John Mackey (September 24, 1941 – July 6, 2011) was an American professional football player who was a tight end for the Baltimore Colts and the San Diego Chargers. He was born in Roosevelt, New York and attended Syracuse University. He was the first president of the National Football League Players Association (NFLPA) following the AFL-NFL merger, serving from 1970 to 1973. Mackey was also a major reason the NFLPA created the "88 Plan", which financially supports ex-players who required living assistance in later years.

A five-time Pro Bowler, Mackey was inducted into the Pro Football Hall of Fame in 1992, the second pure tight end elected and is widely regarded as one of the greatest tight ends ever.

College career

Mackey played three seasons at Syracuse University (1960–1962), alternating between the running back, tight end, and wide receiver position.  His first two seasons were on the same team as Ernie Davis, the 1961 Heisman Trophy winner.  Mackey caught a total of 27 passes for 481 yards and 5 touchdowns, while also rushing for 259 yards and 4 more scores.  As a Junior, he set a school record with 321 receiving yards, and caught 4 passes in Syracuse's 15–14 win over the University of Miami in the 1961 Liberty Bowl.  In Mackey's three seasons, Syracuse had a 20–10 record and won the Liberty Bowl each year.

NFL career
Mackey was drafted by the Baltimore Colts with the 19th pick in the second round of the 1963 NFL Draft.
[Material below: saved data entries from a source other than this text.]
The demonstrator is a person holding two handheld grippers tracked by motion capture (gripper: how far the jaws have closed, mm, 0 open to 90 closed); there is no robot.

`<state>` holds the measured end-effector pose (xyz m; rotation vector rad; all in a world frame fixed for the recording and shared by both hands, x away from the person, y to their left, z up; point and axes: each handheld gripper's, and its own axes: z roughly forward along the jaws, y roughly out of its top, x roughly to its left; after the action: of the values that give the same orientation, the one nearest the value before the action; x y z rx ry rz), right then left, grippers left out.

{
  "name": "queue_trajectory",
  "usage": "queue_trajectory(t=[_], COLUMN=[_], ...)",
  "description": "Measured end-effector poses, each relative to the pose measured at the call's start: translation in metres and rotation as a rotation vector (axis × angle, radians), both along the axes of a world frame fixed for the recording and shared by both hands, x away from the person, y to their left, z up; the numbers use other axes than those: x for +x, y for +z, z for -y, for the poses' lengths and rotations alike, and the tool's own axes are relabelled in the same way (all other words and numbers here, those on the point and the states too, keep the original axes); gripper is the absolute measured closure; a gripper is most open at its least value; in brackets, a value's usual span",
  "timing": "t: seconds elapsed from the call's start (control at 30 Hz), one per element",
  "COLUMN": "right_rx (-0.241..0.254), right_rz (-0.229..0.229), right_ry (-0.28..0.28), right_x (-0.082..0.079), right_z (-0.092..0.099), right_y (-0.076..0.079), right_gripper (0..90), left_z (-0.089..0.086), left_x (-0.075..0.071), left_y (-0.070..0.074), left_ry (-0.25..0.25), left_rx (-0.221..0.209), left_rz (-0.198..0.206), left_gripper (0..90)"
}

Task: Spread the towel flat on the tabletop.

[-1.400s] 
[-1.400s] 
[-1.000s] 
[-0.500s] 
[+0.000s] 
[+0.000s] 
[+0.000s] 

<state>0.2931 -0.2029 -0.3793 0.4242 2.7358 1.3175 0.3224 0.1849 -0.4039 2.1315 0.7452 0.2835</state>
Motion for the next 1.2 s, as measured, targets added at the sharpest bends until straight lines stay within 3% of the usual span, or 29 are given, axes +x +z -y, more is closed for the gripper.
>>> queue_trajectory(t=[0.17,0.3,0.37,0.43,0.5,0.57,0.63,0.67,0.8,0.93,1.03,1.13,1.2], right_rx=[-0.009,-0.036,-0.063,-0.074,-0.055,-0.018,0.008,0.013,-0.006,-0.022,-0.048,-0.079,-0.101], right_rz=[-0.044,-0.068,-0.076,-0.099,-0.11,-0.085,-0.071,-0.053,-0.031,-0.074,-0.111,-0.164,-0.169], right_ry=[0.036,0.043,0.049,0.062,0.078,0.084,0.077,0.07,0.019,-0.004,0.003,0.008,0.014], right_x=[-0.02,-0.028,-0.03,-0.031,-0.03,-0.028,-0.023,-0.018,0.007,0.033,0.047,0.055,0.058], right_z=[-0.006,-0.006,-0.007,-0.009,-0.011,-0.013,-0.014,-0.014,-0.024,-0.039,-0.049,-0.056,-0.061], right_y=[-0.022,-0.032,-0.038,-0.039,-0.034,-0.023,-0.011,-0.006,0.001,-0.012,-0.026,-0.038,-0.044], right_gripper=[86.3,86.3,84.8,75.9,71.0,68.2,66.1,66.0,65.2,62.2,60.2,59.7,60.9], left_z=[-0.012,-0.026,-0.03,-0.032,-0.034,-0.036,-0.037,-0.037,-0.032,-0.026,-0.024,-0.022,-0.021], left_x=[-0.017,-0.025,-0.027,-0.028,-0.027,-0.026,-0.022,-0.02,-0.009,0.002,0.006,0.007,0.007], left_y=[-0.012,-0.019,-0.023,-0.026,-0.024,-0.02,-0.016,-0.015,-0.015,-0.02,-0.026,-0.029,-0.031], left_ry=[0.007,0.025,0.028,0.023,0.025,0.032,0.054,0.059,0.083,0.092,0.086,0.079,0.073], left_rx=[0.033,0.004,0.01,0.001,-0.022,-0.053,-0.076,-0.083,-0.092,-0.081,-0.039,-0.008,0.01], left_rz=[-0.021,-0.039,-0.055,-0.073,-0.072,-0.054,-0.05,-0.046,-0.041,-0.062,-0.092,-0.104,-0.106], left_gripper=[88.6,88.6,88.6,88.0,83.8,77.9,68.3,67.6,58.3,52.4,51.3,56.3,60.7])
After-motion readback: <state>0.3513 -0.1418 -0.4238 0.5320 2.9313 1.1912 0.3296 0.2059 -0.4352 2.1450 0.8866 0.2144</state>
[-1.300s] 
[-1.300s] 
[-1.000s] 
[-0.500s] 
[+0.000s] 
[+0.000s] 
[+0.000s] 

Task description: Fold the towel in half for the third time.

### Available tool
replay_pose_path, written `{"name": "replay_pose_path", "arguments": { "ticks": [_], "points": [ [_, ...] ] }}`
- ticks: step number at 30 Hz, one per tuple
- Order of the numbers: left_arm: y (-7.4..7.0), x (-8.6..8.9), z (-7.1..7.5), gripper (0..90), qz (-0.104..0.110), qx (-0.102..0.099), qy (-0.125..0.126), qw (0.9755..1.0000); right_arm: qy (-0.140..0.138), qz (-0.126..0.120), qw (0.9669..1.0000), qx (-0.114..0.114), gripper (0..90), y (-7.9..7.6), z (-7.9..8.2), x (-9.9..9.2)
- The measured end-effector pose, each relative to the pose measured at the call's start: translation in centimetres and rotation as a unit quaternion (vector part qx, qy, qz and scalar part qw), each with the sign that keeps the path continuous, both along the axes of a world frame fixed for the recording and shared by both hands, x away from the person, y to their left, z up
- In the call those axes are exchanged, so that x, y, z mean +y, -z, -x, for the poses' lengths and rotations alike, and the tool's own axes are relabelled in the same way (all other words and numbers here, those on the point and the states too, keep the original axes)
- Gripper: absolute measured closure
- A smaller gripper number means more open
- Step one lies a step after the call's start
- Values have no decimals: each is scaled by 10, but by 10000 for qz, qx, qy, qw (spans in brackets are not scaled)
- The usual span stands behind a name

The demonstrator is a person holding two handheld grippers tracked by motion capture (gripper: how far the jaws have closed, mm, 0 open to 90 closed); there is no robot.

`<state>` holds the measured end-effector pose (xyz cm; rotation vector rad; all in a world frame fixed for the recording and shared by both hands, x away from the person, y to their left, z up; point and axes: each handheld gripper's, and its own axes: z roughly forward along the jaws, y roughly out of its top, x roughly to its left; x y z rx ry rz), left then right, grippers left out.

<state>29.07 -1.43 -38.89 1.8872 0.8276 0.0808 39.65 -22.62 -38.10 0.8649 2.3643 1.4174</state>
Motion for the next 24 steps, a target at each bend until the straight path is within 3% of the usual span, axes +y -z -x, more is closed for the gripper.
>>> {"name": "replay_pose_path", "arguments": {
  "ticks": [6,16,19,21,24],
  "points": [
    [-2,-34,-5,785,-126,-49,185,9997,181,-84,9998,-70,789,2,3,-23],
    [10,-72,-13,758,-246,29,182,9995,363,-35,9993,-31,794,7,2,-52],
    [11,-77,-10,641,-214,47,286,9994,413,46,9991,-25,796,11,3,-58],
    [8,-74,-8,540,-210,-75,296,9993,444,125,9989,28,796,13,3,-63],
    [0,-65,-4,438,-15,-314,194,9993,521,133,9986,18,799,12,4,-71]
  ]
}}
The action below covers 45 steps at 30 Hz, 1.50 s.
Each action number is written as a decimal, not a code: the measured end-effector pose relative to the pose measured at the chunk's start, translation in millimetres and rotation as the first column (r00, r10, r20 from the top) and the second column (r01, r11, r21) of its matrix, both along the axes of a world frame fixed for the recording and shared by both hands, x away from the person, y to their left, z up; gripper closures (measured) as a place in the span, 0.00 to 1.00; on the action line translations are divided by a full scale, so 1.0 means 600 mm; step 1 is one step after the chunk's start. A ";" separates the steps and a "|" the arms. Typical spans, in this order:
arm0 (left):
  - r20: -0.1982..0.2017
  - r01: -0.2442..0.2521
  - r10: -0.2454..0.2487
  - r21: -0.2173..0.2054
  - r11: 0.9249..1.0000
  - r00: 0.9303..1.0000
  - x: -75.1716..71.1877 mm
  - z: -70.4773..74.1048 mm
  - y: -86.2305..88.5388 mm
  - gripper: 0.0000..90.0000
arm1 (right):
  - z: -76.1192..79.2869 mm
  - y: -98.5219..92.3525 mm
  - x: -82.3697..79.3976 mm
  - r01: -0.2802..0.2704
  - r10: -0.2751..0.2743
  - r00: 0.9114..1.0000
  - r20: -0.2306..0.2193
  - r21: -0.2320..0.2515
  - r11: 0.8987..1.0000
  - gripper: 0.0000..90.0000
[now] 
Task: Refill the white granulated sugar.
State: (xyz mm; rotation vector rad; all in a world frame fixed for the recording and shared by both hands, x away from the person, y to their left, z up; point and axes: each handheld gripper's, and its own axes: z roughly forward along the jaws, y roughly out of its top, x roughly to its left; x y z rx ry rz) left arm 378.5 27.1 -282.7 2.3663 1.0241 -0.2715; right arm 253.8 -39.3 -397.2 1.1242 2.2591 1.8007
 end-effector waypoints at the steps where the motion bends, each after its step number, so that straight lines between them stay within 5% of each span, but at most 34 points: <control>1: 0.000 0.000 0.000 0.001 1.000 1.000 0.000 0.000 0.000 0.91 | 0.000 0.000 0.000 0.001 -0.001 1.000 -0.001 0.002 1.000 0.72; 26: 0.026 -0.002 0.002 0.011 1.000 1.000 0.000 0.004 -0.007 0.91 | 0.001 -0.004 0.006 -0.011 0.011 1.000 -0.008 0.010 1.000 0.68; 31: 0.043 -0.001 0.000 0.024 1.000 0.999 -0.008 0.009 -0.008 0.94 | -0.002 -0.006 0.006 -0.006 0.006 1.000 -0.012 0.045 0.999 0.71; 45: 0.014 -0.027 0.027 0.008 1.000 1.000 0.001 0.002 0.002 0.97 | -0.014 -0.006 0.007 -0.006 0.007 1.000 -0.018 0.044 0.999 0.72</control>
As a rookie, he averaged over 20 yards per catch, scored seven touchdowns, and earned a trip to the Pro Bowl.  He also returned 9 kickoffs for 271 yards, an average of 30 yards per return.

He went on to play a total of 10 NFL seasons as tight end, and became known for his size and speed.  Mackey played his first nine seasons with the Colts. After losing his starting role to Tom Mitchell entering the 1972 regular season, he requested to be traded. Colts general manager Joe Thomas placed him on the team's retired list instead, prompting Mackey to demand being put on waivers. He was not claimed by any team in an attempt by franchise owners to blackball him for having been the president of the National Football League Players Association (NFLPA). He eventually signed with the San Diego Chargers on September 18, 1972, after being contacted by the team's defensive backs coach Willie Wood hours after clearing waivers. He retired as an active player at the end of the 1972 season. Although a knee injury forced him into early retirement, Mackey only missed one game in his whole career.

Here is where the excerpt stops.